Indeed, more than 95 percent of the panelists forecast stunted growth this year "given the uncertainty surrounding the U.S. fiscal imbalances -- the issues linked to the continuing resolution, sequestration, and the debt ceiling," the report said.

More than half the panelists expected less than a half-point drop in GDP growth, nearly a third of panelists believe the slide will be between half a percentage point and one percentage point, and around 13 percent foresee more than a point.

Panelists forecast that real government consumption expenditures and gross investment will decline by 1 percent this year -- a steeper fall than the -0.6 percent that the panelists had estimated in the December 2012 survey.

But on the bright side, panelists foresee a "gradual acceleration" in the annual GDP growth rate, from 2 percent in the first quarter of 2013 to 3 percent by the fourth quarter. The figure will then stabilize at between 2.8 percent and 3.1 percent between the first quarter of 2014 and fourth quarter of 2014.
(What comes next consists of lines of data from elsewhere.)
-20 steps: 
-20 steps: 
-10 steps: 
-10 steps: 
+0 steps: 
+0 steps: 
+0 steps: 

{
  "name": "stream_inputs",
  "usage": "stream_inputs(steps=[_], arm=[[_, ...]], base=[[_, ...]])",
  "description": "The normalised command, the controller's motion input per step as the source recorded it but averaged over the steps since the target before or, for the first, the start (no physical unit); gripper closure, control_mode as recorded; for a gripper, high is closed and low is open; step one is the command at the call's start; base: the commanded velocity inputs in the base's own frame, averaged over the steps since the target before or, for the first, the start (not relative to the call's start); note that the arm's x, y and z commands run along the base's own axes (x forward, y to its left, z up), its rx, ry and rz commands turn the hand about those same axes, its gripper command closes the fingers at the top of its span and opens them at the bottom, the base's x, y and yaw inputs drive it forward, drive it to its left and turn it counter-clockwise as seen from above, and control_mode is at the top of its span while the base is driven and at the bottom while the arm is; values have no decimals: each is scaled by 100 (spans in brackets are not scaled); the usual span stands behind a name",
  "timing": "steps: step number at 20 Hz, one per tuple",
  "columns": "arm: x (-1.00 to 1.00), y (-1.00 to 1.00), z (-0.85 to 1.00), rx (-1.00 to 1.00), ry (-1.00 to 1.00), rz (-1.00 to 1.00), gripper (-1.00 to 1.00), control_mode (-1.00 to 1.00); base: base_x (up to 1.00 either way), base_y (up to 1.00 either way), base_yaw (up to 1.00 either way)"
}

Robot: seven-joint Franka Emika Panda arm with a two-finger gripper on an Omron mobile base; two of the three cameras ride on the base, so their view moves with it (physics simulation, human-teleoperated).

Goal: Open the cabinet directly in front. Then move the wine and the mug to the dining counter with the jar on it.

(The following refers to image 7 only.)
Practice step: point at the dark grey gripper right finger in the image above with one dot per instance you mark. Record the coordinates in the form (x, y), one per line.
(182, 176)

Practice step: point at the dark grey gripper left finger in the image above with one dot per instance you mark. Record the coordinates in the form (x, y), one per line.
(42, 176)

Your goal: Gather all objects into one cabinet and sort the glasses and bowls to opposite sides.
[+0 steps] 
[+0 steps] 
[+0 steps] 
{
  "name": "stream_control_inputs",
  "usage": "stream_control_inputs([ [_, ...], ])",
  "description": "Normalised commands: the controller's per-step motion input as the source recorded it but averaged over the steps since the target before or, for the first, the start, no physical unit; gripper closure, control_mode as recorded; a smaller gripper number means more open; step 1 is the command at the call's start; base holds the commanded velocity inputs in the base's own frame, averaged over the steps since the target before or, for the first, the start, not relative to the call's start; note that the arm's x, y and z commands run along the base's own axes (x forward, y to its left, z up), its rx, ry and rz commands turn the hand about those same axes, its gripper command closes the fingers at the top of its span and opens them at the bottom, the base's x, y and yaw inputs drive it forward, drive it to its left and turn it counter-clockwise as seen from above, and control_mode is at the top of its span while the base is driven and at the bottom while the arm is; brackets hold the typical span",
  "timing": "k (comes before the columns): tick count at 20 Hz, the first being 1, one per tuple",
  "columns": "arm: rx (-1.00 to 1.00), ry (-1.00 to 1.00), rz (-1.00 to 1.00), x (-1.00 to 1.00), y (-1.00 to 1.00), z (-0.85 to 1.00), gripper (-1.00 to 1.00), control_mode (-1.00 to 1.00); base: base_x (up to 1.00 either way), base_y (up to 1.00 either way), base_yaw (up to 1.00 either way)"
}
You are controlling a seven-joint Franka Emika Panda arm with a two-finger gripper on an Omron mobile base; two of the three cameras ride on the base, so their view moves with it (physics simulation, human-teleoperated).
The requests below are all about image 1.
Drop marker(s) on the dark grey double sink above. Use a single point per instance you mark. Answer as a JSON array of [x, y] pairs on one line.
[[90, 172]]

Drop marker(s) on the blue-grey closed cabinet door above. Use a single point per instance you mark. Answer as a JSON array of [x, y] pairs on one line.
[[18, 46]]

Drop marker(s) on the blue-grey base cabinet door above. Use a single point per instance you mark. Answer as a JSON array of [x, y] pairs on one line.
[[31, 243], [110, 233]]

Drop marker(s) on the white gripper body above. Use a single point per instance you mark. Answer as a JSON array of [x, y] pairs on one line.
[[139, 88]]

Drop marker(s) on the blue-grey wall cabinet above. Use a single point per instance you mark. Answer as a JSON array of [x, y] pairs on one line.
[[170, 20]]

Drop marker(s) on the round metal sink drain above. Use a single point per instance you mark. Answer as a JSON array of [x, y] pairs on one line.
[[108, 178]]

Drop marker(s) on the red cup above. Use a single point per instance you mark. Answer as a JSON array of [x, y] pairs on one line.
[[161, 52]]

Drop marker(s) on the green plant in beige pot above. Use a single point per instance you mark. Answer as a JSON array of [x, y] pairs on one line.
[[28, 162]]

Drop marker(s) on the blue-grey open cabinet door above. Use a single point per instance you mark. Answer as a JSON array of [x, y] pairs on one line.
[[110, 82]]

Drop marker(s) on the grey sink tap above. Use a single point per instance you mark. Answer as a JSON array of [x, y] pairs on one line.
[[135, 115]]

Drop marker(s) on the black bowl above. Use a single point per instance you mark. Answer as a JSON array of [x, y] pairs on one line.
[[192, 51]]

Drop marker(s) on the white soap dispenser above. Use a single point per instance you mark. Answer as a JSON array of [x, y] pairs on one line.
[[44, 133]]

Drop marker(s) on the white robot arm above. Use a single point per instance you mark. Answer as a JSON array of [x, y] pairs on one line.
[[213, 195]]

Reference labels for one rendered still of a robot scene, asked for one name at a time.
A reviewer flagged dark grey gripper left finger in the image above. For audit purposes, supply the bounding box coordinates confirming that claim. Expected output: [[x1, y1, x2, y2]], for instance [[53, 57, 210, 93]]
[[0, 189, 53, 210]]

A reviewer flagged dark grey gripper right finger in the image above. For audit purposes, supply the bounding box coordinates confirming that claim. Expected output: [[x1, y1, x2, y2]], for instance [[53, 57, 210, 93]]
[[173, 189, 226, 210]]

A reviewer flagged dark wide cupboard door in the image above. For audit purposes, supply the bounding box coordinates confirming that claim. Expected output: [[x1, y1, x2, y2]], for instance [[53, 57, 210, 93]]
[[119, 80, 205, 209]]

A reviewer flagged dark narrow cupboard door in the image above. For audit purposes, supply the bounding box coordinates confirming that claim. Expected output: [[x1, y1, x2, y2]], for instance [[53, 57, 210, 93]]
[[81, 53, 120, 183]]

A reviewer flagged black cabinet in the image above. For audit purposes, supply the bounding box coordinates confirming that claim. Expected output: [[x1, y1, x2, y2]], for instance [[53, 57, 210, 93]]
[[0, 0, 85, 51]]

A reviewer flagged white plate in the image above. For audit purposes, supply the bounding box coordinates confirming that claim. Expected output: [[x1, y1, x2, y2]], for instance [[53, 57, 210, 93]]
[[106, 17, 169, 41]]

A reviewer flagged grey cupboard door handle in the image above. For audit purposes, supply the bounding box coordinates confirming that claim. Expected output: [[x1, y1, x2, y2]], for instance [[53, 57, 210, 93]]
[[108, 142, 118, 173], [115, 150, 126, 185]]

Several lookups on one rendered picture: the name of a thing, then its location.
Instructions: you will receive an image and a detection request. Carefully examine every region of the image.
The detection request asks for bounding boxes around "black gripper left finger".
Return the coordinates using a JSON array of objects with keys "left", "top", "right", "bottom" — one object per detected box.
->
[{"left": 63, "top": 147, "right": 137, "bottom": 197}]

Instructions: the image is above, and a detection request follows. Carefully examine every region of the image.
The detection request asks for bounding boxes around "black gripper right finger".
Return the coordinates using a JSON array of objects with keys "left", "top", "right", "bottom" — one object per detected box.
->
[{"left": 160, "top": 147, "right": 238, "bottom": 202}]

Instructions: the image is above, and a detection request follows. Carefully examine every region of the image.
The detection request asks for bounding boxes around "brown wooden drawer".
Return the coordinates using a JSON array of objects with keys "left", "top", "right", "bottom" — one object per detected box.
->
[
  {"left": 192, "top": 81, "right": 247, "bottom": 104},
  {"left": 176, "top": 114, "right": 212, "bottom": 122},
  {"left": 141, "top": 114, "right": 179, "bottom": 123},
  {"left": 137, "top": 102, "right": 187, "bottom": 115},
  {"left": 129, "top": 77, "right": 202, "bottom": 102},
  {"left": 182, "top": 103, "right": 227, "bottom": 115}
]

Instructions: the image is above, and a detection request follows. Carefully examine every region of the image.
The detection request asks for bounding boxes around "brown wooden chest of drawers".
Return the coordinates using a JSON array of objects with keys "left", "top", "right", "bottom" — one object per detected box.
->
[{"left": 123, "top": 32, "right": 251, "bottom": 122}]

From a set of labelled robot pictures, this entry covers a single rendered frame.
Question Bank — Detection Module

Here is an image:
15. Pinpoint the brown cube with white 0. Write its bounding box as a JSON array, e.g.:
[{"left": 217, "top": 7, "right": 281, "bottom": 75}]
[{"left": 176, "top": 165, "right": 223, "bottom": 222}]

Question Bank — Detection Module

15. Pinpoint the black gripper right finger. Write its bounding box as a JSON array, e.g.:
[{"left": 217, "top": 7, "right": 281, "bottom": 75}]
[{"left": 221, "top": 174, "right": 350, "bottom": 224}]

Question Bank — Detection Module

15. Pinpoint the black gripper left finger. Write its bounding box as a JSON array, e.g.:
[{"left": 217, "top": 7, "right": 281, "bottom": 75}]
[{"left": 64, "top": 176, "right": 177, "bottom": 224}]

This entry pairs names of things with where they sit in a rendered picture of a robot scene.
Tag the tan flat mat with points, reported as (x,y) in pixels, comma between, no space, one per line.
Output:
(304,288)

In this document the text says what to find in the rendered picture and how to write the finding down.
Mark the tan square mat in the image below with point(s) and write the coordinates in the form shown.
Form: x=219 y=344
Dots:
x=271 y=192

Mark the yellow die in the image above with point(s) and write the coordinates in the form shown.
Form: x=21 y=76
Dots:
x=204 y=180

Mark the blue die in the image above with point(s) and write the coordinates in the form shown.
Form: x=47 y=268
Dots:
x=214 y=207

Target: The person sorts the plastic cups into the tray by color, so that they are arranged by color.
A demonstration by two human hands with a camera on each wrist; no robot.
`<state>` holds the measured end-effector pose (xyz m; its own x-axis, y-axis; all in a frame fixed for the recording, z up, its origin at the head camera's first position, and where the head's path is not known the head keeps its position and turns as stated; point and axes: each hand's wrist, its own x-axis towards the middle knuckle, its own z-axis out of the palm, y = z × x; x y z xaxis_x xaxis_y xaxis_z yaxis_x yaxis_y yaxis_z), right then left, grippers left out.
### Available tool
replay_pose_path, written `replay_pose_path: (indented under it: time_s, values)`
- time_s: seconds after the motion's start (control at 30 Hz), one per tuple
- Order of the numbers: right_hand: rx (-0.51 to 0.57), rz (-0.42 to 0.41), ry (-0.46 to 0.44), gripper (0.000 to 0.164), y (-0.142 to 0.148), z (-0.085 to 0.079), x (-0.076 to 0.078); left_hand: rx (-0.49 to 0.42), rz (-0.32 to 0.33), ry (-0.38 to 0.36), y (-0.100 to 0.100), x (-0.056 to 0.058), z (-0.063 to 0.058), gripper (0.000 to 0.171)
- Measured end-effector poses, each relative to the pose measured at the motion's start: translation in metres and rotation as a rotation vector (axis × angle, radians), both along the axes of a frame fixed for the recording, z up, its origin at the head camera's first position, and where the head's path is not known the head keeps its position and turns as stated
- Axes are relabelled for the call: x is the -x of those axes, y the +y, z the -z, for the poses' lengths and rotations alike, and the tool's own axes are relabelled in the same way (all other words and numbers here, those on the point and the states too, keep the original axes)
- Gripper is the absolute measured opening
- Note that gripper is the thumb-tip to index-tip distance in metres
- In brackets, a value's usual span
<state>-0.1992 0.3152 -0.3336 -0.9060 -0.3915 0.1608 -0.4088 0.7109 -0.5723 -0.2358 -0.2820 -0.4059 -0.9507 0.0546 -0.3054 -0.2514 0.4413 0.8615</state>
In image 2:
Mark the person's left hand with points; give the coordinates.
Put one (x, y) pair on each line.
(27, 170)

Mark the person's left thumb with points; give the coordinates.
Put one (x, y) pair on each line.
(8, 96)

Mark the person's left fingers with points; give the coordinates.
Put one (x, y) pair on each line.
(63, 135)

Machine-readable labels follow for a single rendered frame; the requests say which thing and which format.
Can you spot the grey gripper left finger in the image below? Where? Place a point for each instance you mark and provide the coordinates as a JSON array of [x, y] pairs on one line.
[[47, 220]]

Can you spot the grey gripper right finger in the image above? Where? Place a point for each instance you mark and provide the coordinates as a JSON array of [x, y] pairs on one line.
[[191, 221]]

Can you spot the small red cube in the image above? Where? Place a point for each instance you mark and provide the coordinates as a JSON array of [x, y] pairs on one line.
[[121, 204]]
Another positive note is private sector jobless rates, which panelists forecast will fall to 7 percent in next year's fourth quarter after averaging 7.7 percent this year, a drop from average the 8.1 percent last year.

Meanwhile, panelists said debt-plagued European nations will likely need bailout packages. More than one-third of the panelists believe that Spain will require a larger bailout next year than was previously anticipated, almost a quarter of the panelists believed that Italy will require a bailout package in 2013, while about a fifth believed Ireland will require a second bailout package in 2013.

Only 14 percent of the panelists said Greece may break away from the euro currency in 2013.

Around half the panelists believed that although debt-burdened Greece will fail to meet its budget and policy targets, the country will continue to provide financial assistance and relax its targets such that debt payments will be made.

Twenty-eight percent of the panelists believed Greece will meet its budget and policy targets and that financial assistance will continue and Greece will make scheduled payments on its sovereign debt.

About 17 percent of the panelists suggested Greece may fail to meet its budget and policy targets, or make scheduled payments on its sovereign debt, and that additional financial assistance will not be forthcoming.